Hawcock's Cafe was the kind of restaurant that can be found today only in old black-and-white movies

Image of Hawcock's Cafe.
Home of the Fancy Dan, Cocolate Food, the Rosebud and the Blue Plate Special, Hawcock's Cafe was the Delmonico's of Monmouth. The parking lot that now occupies the restaurant site makes it difficult for the uninitiated to imagine the bustling sounds and tempting aromas that for decades emanated from the building.

January 19, 1999

Come to Monmouth today, and chances are you’ll be eating at the city’s old dining standbys, like Meling’s or the Barnstormer or the Filling Station. Or maybe you’ll head over to Galesburg and dine at a place like the Landmark.

But there was once a time when you didn’t have to make a choice. "The place to eat," as its slogan accurately professed, was Hawcock’s Cafe.

"Hawcock’s was a fantastic place; it was the best restaurant in Monmouth," said Virginia Hillen Carlson ’50, a Monmouth native now living in Galesburg. "People came from miles around to eat there, especially for Sunday dinner. The place was packed on Sundays."

Hawcock’s was located in a two-story brick building on East First Avenue between Main and South First Streets, and for many years was inextricably tied to Monmouth College. When out-of-town family members came to see their children at the college, they often ate at Hawcock’s. Fraternities and sororities held their rush dinners in one of the restaurant’s banquet rooms. Banquets for commencements and classrooms were held there.
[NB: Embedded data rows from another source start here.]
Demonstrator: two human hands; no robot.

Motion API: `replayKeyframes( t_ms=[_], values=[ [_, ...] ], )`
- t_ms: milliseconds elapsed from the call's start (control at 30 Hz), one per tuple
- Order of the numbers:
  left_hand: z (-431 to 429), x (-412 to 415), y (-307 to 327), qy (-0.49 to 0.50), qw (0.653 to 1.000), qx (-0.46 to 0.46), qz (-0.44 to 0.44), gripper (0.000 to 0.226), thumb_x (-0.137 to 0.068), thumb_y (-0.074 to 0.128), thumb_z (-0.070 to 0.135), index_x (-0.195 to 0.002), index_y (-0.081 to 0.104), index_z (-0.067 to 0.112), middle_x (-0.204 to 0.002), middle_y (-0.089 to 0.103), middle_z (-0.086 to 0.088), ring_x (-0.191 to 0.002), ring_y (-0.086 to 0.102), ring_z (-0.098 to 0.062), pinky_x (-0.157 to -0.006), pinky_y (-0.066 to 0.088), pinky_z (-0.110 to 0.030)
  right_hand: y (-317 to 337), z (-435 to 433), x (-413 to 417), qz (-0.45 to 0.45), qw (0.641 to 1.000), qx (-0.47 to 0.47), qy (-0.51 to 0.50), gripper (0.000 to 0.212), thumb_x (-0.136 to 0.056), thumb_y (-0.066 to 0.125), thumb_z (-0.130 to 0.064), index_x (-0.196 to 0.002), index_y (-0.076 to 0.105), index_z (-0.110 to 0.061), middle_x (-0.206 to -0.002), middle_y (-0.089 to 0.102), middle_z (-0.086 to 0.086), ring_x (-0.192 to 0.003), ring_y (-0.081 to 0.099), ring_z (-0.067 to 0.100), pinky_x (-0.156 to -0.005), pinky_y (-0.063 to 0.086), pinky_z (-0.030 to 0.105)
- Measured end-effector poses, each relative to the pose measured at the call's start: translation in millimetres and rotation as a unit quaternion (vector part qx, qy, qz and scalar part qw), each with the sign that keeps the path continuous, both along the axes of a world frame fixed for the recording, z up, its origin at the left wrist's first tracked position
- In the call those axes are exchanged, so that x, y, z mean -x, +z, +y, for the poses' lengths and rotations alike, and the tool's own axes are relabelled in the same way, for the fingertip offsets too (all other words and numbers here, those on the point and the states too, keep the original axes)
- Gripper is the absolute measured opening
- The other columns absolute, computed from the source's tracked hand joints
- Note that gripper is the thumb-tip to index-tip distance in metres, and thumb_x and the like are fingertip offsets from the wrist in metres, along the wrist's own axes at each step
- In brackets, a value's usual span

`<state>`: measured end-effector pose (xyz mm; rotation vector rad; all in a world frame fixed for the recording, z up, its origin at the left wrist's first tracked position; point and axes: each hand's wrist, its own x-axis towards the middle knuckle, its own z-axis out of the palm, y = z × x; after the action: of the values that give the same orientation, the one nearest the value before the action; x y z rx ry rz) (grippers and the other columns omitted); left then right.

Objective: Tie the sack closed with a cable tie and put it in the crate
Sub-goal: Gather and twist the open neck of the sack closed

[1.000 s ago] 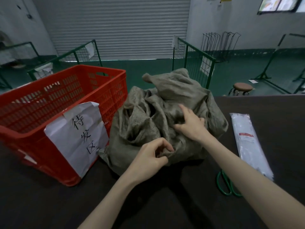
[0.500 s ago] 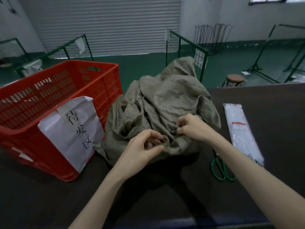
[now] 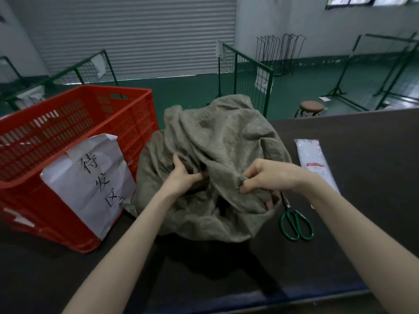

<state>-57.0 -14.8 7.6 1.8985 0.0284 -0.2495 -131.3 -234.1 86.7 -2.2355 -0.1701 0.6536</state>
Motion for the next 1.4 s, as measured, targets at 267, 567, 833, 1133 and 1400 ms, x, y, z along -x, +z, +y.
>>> replayKeyframes(
  t_ms=[267,567,833,1133,1400],
  values=[
    [-9.6,35.5,10.3,-0.069,0.991,0.106,-0.052,0.02,-0.093,0.042,-0.005,-0.085,0.06,-0.002,-0.07,0.054,-0.011,-0.055,0.051,-0.008,-0.052,0.042,-0.019,5.3,-1.3,0.6,-0.283,0.955,-0.013,-0.088,0.023,-0.08,0.067,-0.04,-0.095,0.06,-0.024,-0.096,0.063,-0.005,-0.086,0.061,0.012,-0.073,0.048,0.027],
    [14.3,82.0,35.3,-0.193,0.933,-0.07,-0.294,0.023,-0.071,0.064,0.032,-0.082,0.063,0.011,-0.104,0.056,0.005,-0.113,0.043,-0.011,-0.099,0.03,-0.023,25.0,33.2,-20.8,-0.44,0.896,-0.032,-0.051,0.057,-0.084,0.058,-0.04,-0.138,0.042,-0.03,-0.151,0.033,-0.003,-0.14,0.021,0.021,-0.112,0.02,0.039],
    [26.8,93.5,41.4,-0.25,0.925,-0.085,-0.273,0.033,-0.08,0.063,0.042,-0.057,0.047,0.025,-0.074,0.063,0.004,-0.083,0.059,-0.001,-0.087,0.035,-0.024,11.5,42.6,-42.7,-0.297,0.954,0.039,0.013,0.09,-0.079,0.063,-0.009,-0.148,0.012,-0.034,-0.135,0.052,0.012,-0.091,0.058,0.01,-0.079,0.044,0.022],
    [12.8,58.1,3.9,0.024,0.997,-0.026,-0.068,0.049,-0.083,0.058,0.055,-0.116,0.044,0.022,-0.116,0.053,-0.004,-0.108,0.059,-0.02,-0.1,0.046,-0.049,-31.0,-0.8,-30.6,-0.257,0.962,0.087,-0.002,0.035,-0.072,0.044,0.007,-0.085,0.071,-0.012,-0.092,0.07,0.011,-0.092,0.063,0.025,-0.079,0.049,0.034],
    [-34.3,31.6,-1.0,0.001,0.991,-0.016,-0.13,0.116,-0.073,0.079,0.027,-0.151,-0.007,0.022,-0.154,0.006,0.007,-0.14,0.013,-0.005,-0.106,0.01,-0.012,-38.0,-19.8,2.0,-0.077,0.987,0.09,0.112,0.023,-0.072,0.047,0.004,-0.072,0.068,-0.005,-0.068,0.061,0.001,-0.065,0.054,0.009,-0.067,0.044,0.028]
  ],
)
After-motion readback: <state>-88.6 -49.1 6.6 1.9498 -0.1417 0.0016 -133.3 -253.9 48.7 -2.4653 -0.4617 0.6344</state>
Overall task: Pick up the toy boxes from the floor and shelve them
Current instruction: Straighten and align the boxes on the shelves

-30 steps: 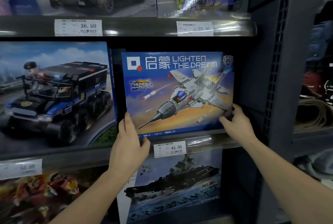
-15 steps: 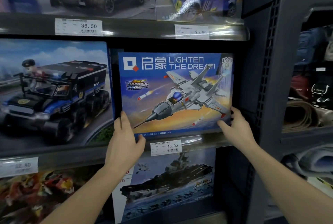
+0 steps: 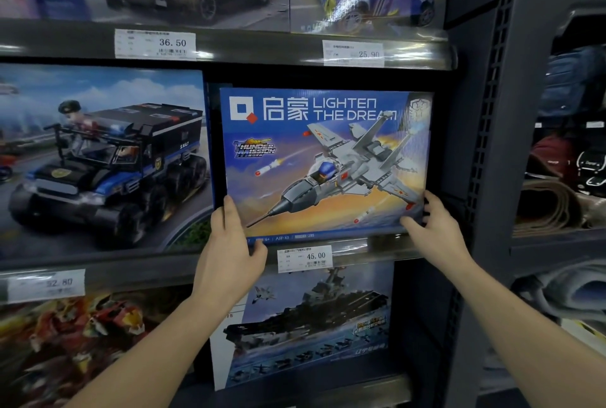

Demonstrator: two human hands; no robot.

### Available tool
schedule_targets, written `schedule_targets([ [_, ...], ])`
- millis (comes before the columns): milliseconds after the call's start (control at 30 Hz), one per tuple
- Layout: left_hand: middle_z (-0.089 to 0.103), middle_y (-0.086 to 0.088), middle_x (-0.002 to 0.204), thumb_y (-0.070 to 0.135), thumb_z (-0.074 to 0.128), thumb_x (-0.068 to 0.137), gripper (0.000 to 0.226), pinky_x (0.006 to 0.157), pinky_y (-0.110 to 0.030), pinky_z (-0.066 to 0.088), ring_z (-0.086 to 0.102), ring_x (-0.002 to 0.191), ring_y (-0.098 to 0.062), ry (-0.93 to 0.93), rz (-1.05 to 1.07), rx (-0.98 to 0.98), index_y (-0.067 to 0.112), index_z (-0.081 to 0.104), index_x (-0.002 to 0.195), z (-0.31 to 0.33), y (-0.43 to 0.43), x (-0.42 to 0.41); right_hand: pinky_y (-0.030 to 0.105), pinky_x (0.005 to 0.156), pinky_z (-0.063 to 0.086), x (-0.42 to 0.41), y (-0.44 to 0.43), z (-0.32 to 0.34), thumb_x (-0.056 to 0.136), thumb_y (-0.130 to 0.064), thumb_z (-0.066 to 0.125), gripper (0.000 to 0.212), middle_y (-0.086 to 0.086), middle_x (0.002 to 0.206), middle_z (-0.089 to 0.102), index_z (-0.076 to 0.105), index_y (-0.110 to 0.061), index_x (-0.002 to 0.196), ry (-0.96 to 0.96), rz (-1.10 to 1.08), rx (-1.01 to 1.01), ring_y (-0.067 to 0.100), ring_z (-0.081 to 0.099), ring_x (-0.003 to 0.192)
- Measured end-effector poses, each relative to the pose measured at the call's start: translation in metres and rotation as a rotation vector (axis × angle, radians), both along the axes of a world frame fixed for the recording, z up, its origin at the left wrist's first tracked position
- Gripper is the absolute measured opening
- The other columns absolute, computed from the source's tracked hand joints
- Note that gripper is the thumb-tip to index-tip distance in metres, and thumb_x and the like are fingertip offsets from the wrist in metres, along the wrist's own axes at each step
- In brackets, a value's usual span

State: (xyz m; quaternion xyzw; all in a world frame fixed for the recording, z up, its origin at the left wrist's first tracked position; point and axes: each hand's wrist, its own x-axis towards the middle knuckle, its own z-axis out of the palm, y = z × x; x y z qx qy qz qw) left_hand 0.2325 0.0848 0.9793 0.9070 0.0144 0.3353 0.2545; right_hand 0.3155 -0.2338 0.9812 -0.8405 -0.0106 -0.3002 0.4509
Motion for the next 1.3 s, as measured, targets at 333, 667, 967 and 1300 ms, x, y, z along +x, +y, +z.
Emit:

And Hawcock’s employed hundreds—if not thousands—of Monmouth College students over the years, helping them pay their tuition and providing a free square meal (because Hawcock’s paid college students with a free meal for their first hour of work instead of a wage, a free meal that was gladly accepted during the depths of the Depression). Pulling a Sunday morning shift at Hawcock’s was one of the few excuses to get out of attending chapel.

"We ate there practically every Sunday of my life when I was growing up and going to college," said Glendora Shaver ’49 of Monmouth. "You probably knew half the people in there at any time, and the cashiers knew everybody by name. And their Thousand Island dressing was the best stuff you ever put in your mouth."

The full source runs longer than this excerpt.